Epinephelus spilotoceps is widespread in Indo-West-Pacific. It is found along the eastern coast of Africa from Kenya and Zanzibar to Ponta Zavora in Mozambique and on the Indian Ocean Islands of Mauritius, Comoros, Seychelles, Chagos, Maldives, Laccadives, Andaman Islands and Nicobar islands. It then extends eastwards into the Malayan Archipelago as far east as Micronesia, the Line Islands and Cook Islands. It extends south to the Great Barrier Reef and the north western coast of Australia. It is absent from the South China Sea and the Java Sea. With the exception of its coastal distribution off Eastern Africa, this species shows a preference for islands.

Habitat and biology

Epinephelus spilotoceps occurs in shallow coral reefs, mainly in patch reefs within lagoons, the upper slopes of channels through reefs and the outer reef margins. It has been recorded on rubble patches in the Maldives, mostly close to the edges and in the vicinity of the more complex coral formations and avoiding being out in the open. In captivity they feed on crustaceans and fish.

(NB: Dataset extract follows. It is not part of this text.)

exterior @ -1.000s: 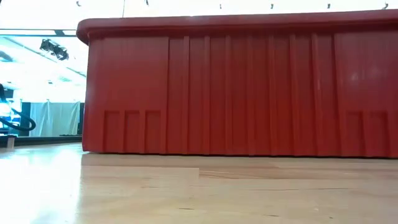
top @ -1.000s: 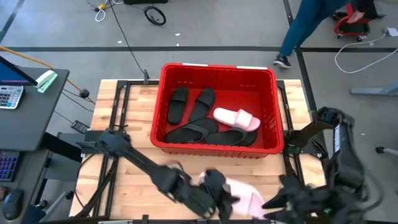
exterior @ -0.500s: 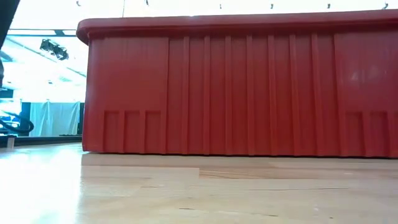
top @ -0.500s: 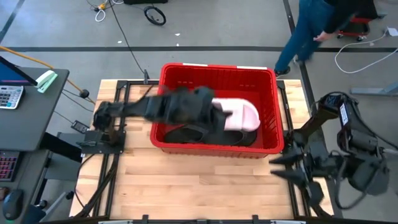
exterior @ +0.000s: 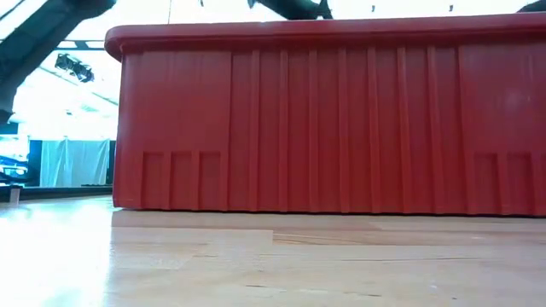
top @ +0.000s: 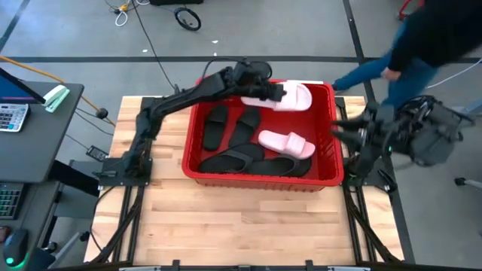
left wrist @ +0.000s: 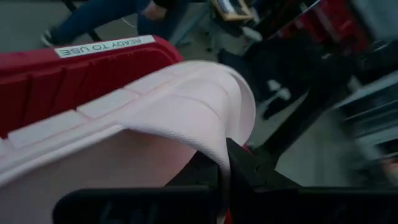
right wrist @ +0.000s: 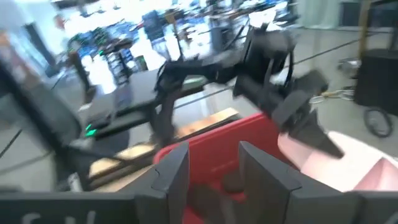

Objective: Pick and place slides into bin
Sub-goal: Put the pink slide into the red bin

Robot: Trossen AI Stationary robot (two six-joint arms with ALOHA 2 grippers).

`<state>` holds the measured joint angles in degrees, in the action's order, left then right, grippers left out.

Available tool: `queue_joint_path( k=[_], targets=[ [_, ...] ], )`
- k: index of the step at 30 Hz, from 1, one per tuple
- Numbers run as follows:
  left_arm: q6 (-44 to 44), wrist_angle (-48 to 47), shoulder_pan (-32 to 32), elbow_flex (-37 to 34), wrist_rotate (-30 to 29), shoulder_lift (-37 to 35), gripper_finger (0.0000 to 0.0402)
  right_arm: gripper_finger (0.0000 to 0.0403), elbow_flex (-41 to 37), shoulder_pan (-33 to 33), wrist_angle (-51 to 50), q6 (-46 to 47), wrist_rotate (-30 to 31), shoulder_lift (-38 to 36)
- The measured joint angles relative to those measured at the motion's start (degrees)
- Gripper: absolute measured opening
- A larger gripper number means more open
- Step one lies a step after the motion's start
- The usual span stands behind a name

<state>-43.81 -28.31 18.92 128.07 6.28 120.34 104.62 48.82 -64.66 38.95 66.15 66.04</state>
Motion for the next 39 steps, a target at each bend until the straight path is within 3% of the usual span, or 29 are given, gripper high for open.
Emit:
queue_joint_path(
  k=[7,15,27,33,39],
  targets=[
    [-8.4,14.4,5.1,0.0,11.3,10.2,0.0011,0.0144,0.0,-8.7,-0.6,-5.5,-0.1,-4.5],
    [-13.7,17.8,4.3,0.0,16.9,18.4,0.0018,0.0144,0.0,-13.7,-1.3,-8.1,-0.1,-7.1],
    [-12.6,19.3,3.1,0.0,16.3,26.1,0.0027,0.0144,0.0,-16.0,-2.1,-6.3,-0.3,-7.2],
    [-12.1,25.4,3.6,0.0,16.0,28.0,0.0017,0.0144,0.0,-16.0,-2.1,-4.9,-2.9,-6.4],
    [-5.2,25.7,4.0,0.1,13.5,27.9,0.0052,0.0144,0.0,-16.0,-2.1,-2.5,-6.3,-4.4]
  ],
)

Epinephelus spilotoceps was first formally described in 1953 by the American ichthyologist Leonard Peter Schultz (1901–1986) with the type locality given as the lagoon reef off Namu Island, Bikini Atoll in the Marshall Islands. This species is one of a group of related members of the genus Epinephelus known as "reticulated coral groupers" along with E. bilobatus, E. faveatus, E. hexagonatus, E. macrospilos, E. maculatus, E. melanostigma, E. merra and E. quoyanus. These species have frequently been mistaken for each other and as a result many specimens in museums have been misidentified.


Epinephelus spilotoceps is a small species of grouper that has low value in commercial fish trade nevertheless it is taken by small-scale artisanal and subsistence fisheries in much of its range. In Pohnpei they are caught using spears and in the Maldives, it is exported for sale in the live reef fish food trade. It does appear in the aquarium trade.